**Assignment:**
Retype the listing that follows, word for word.

**Collected material:**

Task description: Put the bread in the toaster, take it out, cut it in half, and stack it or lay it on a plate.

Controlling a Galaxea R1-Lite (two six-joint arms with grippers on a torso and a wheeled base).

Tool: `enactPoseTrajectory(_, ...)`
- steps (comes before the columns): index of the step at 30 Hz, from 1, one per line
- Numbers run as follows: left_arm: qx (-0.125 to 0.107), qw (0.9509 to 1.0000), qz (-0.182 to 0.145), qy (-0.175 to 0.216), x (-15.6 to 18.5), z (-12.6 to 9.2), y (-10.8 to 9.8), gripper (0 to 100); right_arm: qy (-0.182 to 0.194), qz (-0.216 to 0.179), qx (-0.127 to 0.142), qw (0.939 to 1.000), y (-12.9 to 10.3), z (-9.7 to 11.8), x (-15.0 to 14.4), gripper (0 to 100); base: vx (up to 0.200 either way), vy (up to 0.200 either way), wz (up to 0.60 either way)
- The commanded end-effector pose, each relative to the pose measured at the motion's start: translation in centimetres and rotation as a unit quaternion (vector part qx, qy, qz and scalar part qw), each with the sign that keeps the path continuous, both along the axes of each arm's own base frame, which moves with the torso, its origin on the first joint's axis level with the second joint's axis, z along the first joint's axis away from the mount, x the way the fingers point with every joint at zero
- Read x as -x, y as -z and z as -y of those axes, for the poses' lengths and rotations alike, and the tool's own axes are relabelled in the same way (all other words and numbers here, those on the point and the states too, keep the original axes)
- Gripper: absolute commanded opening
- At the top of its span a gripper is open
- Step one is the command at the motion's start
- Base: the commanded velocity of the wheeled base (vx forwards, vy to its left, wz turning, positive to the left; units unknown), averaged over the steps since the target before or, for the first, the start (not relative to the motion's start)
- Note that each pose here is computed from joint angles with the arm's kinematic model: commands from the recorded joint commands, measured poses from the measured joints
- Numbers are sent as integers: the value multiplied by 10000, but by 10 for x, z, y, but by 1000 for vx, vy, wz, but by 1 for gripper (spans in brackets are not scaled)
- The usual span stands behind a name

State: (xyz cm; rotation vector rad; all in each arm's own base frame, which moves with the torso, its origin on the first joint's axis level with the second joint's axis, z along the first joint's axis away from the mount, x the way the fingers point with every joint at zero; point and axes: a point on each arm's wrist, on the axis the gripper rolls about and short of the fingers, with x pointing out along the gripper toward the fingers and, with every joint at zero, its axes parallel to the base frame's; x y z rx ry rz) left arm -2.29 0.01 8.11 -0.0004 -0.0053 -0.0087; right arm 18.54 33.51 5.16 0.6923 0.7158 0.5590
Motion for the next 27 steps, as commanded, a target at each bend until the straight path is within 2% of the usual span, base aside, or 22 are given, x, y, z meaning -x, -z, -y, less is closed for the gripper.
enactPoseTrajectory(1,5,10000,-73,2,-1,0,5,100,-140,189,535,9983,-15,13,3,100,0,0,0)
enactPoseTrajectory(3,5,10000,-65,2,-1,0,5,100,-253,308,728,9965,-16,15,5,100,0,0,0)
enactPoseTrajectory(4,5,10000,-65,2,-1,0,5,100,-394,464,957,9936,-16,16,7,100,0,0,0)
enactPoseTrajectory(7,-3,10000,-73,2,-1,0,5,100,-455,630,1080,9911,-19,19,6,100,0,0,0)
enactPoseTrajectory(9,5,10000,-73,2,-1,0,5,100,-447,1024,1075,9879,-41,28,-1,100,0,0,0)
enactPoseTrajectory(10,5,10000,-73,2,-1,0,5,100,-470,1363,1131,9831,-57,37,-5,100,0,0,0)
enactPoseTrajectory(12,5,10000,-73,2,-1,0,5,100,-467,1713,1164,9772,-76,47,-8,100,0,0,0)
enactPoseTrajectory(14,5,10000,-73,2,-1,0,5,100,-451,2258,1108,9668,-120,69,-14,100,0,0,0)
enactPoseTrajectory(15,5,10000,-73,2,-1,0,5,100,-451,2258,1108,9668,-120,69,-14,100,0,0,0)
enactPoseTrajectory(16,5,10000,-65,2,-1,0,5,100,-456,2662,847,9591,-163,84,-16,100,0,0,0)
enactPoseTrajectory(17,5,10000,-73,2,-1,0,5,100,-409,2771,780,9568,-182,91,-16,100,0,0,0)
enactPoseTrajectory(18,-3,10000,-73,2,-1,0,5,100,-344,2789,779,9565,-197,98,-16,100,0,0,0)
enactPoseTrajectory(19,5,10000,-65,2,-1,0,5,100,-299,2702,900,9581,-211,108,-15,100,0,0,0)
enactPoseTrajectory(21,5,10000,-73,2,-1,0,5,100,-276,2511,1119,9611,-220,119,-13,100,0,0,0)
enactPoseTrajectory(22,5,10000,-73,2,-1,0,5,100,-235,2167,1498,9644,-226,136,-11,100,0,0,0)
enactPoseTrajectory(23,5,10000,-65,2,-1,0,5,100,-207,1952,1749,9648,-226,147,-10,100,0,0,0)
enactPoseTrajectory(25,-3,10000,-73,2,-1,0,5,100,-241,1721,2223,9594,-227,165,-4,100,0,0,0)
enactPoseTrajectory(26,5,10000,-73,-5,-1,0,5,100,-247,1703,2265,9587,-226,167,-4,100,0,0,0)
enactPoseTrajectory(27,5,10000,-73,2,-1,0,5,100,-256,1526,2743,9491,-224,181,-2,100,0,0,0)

**Result for this exercise:**
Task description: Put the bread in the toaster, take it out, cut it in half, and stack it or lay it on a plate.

Controlling a Galaxea R1-Lite (two six-joint arms with grippers on a torso and a wheeled base).

Tool: `enactPoseTrajectory(_, ...)`
- steps (comes before the columns): index of the step at 30 Hz, from 1, one per line
- Numbers run as follows: left_arm: qx (-0.125 to 0.107), qw (0.9509 to 1.0000), qz (-0.182 to 0.145), qy (-0.175 to 0.216), x (-15.6 to 18.5), z (-12.6 to 9.2), y (-10.8 to 9.8), gripper (0 to 100); right_arm: qy (-0.182 to 0.194), qz (-0.216 to 0.179), qx (-0.127 to 0.142), qw (0.939 to 1.000), y (-12.9 to 10.3), z (-9.7 to 11.8), x (-15.0 to 14.4), gripper (0 to 100); base: vx (up to 0.200 either way), vy (up to 0.200 either way), wz (up to 0.60 either way)
- The commanded end-effector pose, each relative to the pose measured at the motion's start: translation in centimetres and rotation as a unit quaternion (vector part qx, qy, qz and scalar part qw), each with the sign that keeps the path continuous, both along the axes of each arm's own base frame, which moves with the torso, its origin on the first joint's axis level with the second joint's axis, z along the first joint's axis away from the mount, x the way the fingers point with every joint at zero
- Read x as -x, y as -z and z as -y of those axes, for the poses' lengths and rotations alike, and the tool's own axes are relabelled in the same way (all other words and numbers here, those on the point and the states too, keep the original axes)
- Gripper: absolute commanded opening
- At the top of its span a gripper is open
- Step one is the command at the motion's start
- Base: the commanded velocity of the wheeled base (vx forwards, vy to its left, wz turning, positive to the left; units unknown), averaged over the steps since the target before or, for the first, the start (not relative to the motion's start)
- Note that each pose here is computed from joint angles with the arm's kinematic model: commands from the recorded joint commands, measured poses from the measured joints
- Numbers are sent as integers: the value multiplied by 10000, but by 10 for x, z, y, but by 1000 for vx, vy, wz, but by 1 for gripper (spans in brackets are not scaled)
- The usual span stands behind a name

State: (xyz cm; rotation vector rad; all in each arm's own base frame, which moves with the torso, its origin on the first joint's axis level with the second joint's axis, z along the first joint's axis away from the mount, x the way the fingers point with every joint at zero; point and axes: a point on each arm's wrist, on the axis the gripper rolls about and short of the fingers, with x pointing out along the gripper toward the fingers and, with every joint at zero, its axes parallel to the base frame's; x y z rx ry rz) left arm -2.29 0.01 8.11 -0.0004 -0.0053 -0.0087; right arm 18.54 33.51 5.16 0.6923 0.7158 0.5590
Motion for the next 27 steps, as commanded, a target at each bend until the straight path is within 2% of the usual span, base aside, or 22 are given, x, y, z meaning -x, -z, -y, less is closed for the gripper.
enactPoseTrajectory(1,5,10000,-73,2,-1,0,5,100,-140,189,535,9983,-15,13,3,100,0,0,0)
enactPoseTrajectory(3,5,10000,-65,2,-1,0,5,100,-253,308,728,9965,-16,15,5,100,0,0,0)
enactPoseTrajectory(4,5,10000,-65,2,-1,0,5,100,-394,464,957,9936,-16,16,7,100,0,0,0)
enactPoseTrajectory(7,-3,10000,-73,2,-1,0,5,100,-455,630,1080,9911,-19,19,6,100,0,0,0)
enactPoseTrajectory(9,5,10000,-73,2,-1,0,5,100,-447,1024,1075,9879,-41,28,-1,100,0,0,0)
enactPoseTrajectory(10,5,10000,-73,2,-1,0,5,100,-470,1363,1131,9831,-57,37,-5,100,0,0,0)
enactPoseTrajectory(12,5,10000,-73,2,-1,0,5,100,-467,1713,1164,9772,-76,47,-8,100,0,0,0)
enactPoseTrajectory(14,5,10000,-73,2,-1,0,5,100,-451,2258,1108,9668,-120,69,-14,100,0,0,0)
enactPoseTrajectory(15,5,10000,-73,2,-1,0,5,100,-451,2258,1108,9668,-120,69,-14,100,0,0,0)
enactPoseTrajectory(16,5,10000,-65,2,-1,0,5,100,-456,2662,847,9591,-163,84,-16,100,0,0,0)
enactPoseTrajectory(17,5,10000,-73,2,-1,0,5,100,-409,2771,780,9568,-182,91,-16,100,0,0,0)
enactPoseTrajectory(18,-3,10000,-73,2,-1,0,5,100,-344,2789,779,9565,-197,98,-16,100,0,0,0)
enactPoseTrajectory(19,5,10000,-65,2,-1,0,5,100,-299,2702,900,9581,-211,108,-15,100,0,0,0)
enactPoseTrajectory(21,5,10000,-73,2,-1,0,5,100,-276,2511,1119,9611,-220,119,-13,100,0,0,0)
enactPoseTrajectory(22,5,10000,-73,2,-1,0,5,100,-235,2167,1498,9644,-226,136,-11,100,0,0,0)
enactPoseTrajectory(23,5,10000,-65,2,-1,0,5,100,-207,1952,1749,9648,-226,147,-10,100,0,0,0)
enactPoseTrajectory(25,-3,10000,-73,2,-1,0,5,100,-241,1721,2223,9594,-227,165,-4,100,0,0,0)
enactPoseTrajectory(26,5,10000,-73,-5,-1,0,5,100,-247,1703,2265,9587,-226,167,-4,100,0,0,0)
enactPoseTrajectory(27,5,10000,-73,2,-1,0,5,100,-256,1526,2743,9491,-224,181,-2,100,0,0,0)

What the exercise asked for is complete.